_Data under study_.
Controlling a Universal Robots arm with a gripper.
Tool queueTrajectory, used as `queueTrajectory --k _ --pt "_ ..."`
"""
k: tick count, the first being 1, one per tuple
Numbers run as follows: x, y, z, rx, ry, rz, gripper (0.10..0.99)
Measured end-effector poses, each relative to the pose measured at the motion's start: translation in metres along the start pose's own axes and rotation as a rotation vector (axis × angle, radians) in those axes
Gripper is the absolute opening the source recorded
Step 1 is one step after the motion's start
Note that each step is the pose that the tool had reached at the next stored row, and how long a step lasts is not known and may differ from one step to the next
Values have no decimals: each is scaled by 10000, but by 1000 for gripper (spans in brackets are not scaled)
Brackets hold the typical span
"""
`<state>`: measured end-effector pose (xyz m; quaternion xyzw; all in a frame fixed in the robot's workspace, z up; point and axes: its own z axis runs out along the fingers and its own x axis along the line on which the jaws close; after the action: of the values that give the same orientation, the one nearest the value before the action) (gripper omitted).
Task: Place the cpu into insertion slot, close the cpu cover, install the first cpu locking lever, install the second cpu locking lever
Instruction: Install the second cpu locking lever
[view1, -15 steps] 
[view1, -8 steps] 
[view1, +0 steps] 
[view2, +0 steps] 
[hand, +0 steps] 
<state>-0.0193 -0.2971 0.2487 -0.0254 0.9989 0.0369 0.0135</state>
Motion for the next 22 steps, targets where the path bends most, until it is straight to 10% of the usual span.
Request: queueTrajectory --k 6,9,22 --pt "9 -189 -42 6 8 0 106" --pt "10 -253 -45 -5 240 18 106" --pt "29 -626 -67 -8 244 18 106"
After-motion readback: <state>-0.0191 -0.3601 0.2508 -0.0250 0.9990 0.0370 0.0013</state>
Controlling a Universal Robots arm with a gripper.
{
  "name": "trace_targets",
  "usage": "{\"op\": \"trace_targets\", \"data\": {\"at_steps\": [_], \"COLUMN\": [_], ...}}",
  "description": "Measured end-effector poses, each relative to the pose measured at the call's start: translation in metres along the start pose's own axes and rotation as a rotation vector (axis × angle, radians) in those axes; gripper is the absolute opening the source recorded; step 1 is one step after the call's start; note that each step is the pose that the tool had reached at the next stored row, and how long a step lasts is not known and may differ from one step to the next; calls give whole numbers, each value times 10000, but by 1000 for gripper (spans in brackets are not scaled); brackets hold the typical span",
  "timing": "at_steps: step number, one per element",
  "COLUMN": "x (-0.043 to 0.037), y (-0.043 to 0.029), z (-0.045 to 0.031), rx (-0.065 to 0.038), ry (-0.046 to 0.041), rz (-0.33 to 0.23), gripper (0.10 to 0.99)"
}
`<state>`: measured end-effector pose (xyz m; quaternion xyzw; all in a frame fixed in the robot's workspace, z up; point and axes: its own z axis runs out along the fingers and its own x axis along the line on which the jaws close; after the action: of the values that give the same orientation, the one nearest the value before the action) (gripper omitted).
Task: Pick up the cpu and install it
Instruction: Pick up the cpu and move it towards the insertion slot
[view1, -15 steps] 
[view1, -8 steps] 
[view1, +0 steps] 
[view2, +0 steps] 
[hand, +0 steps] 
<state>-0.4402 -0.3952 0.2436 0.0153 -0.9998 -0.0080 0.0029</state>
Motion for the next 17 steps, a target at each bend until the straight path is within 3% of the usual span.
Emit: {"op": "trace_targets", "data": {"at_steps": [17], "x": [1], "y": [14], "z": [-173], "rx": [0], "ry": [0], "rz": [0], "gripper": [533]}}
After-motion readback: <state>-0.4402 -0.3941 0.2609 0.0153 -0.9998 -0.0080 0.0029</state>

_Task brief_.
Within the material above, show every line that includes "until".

_Solution to the exercise_.
Motion for the next 22 steps, targets where the path bends most, until it is straight to 10% of the usual span.
Motion for the next 17 steps, a target at each bend until the straight path is within 3% of the usual span.

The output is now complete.